In 1995, Zhang, Murugesan, & Sadeghi (1995) develop very basic applied artificial higher order neural network model, called Polynomial Higher Order Neural Network (PHONN), for economic data simulation. PHONN can simulate data using higher order (order from 2 to 6) polynomial functions. In 1997, Zhang, Zhang, & Fulcher (1997) create a second very basic applied artificial higher order neural work model, called Trigonometric polynomial Higher Order Neural Network (THONN) models and THONN group models for financial prediction. PHONN models can model data by using higher order trigonometric functions, or by using groups of higher order trigonometric functions. In 1999, Zhang, Zhang, & Keen (1999) builds THONN system for analyzing higher frequency non-linear data simulation & prediction. The estimation errors are always around from 1% to 5%.

Starting from 2000, new applied artificial higher order neural network models are developed, based on PHONN and THONN models. Lu, Qi, Zhang, & Scofield (2000) study the PT-HONN models for multi-polynomial function simulation. Zhang, Zhang, & Fulcher (2000) apply higher order neural network group models for financial simulation. Qi, Zhang, & Scofield (2001) use M-PHONN model for rainfall estimation. Zhang (2001) tests the financial data simulation using A-PHONN model. Zhang, & Lu, (2001) also use M-PHONN model in studying financial data simulation. A-PHONN Model is also used in rainfall estimation (Zhang, & Scofield 2001).

From 2002, adaptive higher order neural network models are studied. And new HONN models continue to be developed. Xu, & Zhang (2002) present an adaptive activation function for higher order neural networks. Based on the different data, HONN adaptively chose the best function(s) for the special data. Zhang (2002a) investigates the rainfall estimation by using PL-HONN model. Zhang (2002b) also researches the financial data simulation by using PL-HONN model. Zhang, Xu, & Fulcher (2002) suggest the neuron-adaptive higher order neural network models for automated financial data modeling. Zhang, & Crane (2004) operate rainfall estimation using SPHONN model. Zhang, & Fulcher (2004) examine higher order neural networks for weather prediction.

Key Terms in this Chapter

USSHONN: Artificial ultra-high frequency sine and sine higher order neural network.

PS-HONN: Artificial polynomial and sigmoid higher order neural network.

XCHONN: Artificial polynomial and cosine higher order neural network.

THONN: Artificial trigonometric higher order neural network.

PHONN: Artificial polynomial higher order neural network.

UGS-HONN: Artificial ultra-high frequency sigmoid and sine higher order neural network.

XSHONN: Artificial polynomial and sine higher order neural network.

UCSHONN: Artificial ultra-high frequency trigonometric higher order neural network.

YSINCHONN: Artificial polynomial and SINC higher order neural network.

UGC-HONN: Artificial ultra-high frequency sigmoid and cosine higher order neural network.

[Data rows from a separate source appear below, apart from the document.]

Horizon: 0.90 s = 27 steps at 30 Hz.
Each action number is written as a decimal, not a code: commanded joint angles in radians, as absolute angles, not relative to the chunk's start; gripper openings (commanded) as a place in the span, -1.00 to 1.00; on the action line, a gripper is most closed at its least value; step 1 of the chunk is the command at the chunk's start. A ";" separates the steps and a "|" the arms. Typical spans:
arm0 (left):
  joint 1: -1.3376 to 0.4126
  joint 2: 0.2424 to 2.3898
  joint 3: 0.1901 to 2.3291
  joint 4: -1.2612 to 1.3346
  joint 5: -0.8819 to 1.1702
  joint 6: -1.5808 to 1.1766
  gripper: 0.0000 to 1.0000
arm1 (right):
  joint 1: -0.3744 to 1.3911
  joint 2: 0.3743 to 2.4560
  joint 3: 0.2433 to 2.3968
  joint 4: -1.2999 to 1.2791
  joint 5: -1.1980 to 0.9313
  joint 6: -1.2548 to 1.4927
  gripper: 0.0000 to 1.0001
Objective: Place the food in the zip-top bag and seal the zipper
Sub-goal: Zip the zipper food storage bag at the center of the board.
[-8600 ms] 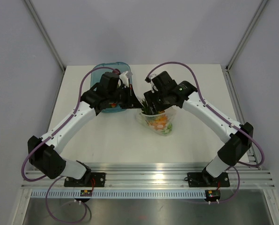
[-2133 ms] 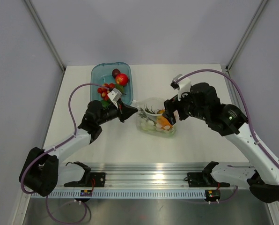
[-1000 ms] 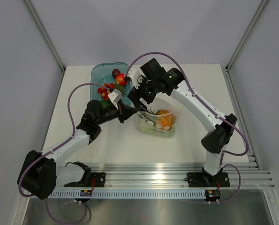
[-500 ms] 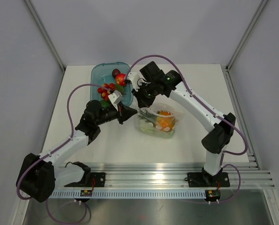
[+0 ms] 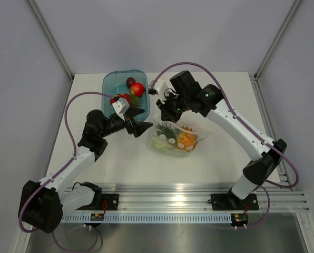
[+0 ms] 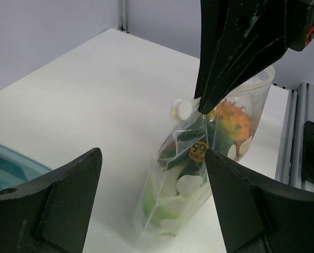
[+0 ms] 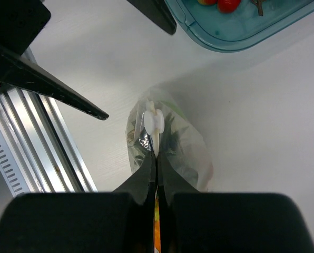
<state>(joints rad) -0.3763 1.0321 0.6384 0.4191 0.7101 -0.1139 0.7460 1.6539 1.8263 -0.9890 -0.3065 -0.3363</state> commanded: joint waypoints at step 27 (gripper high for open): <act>-0.399 1.298 0.749 0.750 1.068 -0.336 0.02 | 0.739 1.586 1.804 -0.908 -0.310 -0.331 -1.00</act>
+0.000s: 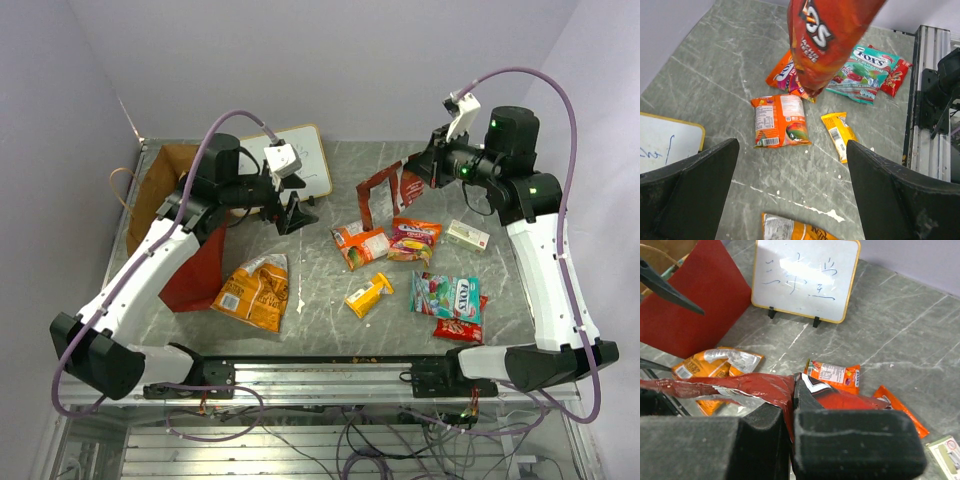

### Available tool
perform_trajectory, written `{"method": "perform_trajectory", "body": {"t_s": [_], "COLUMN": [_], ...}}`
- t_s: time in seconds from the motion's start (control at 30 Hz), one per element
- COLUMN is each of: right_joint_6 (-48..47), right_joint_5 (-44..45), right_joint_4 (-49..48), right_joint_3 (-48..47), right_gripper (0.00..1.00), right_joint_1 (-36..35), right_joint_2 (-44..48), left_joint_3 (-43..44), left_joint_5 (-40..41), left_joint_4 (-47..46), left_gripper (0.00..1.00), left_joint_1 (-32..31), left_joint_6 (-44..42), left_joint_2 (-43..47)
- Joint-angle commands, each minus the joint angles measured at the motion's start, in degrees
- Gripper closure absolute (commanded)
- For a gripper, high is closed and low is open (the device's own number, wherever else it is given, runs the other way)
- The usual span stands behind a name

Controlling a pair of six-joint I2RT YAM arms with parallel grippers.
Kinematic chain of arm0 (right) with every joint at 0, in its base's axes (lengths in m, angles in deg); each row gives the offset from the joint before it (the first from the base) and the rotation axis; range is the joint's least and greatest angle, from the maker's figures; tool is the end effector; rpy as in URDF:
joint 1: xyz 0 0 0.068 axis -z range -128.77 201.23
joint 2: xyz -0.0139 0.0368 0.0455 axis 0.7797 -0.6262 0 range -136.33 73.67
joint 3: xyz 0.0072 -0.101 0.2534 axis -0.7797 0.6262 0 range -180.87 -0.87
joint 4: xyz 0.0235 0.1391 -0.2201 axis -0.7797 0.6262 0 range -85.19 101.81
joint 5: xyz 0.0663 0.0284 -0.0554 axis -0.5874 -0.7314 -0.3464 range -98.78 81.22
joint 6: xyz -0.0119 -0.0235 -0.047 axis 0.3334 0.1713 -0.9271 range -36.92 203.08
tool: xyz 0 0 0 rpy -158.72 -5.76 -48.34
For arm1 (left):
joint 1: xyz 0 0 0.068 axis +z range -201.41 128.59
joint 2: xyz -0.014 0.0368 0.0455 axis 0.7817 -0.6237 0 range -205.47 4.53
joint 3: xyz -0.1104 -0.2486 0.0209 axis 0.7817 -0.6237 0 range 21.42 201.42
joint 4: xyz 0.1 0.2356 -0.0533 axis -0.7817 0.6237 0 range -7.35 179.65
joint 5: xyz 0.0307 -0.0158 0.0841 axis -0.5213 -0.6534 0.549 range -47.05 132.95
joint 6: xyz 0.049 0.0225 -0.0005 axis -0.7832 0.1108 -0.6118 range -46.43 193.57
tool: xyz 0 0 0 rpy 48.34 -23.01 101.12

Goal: Place the snacks into the paper bag
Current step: Adjust the snack.

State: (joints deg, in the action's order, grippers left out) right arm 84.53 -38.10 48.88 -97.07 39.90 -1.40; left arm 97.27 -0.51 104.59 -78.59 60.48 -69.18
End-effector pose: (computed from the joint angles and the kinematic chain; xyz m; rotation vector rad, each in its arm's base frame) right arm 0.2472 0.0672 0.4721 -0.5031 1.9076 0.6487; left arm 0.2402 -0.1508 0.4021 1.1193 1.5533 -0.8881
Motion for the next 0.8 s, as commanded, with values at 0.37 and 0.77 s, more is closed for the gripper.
{"method": "perform_trajectory", "body": {"t_s": [0.37,0.77], "right_joint_6": [12.7,21.1], "right_joint_5": [-8.2,-16.3], "right_joint_4": [-9.4,-15.5], "right_joint_3": [5.7,9.9], "right_gripper": [1.00,1.00], "right_joint_1": [7.8,12.1], "right_joint_2": [5.1,4.8], "left_joint_3": [0.4,0.2], "left_joint_5": [0.8,4.4], "left_joint_4": [-10.4,-22.8], "left_gripper": [0.00,0.00], "left_joint_1": [-9.2,-12.8], "left_joint_6": [3.6,3.0], "left_joint_2": [-7.6,-12.9]}}
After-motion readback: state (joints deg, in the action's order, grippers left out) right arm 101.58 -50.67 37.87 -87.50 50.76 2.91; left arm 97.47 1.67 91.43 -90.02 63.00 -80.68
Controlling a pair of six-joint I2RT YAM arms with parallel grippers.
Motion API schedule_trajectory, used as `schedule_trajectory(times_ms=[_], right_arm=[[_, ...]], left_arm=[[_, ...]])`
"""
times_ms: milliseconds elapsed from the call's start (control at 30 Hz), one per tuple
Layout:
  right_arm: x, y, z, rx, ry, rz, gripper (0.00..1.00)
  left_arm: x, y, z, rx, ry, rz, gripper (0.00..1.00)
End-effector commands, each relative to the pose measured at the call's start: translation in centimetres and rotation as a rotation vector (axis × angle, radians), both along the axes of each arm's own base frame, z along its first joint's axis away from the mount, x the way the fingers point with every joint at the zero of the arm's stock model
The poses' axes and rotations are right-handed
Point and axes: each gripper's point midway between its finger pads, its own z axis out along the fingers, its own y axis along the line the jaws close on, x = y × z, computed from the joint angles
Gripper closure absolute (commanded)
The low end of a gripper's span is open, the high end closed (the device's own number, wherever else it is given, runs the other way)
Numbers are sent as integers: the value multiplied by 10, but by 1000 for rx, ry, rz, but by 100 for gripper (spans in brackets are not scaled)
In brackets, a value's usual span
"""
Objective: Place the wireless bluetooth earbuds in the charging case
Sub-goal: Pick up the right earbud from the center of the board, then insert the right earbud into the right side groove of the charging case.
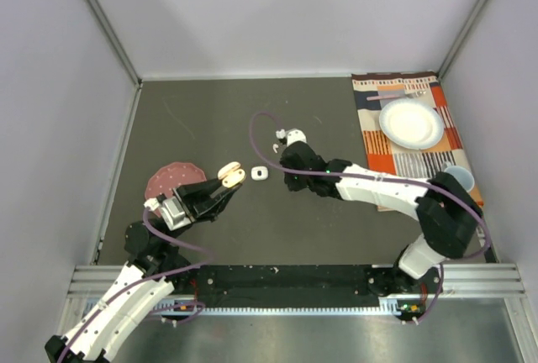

UCCHONN: Artificial ultra-high frequency cosine and cosine higher order neural network.

UPS-HONN: Artificial ultra-high frequency polynomial and sine higher order neural network.

UNS-HONN: Artificial ultra-high frequency sinc and sine higher order neural network.

COS-HONN: Artificial cosine higher order neural network.

SS-HONN: Artificial sine and sigmoid higher order neural network.

HONN: Artificial higher order neural network.

SIN-HONN: Artificial higher order neural network.

SPHONN: Artificial sigmoid polynomial higher order neural network.

CSINCHONN: Artificial cosine and SINC higher order neural network.

UNC-HONN: Artificial ultra-high frequency sinc and cosine higher order neural network.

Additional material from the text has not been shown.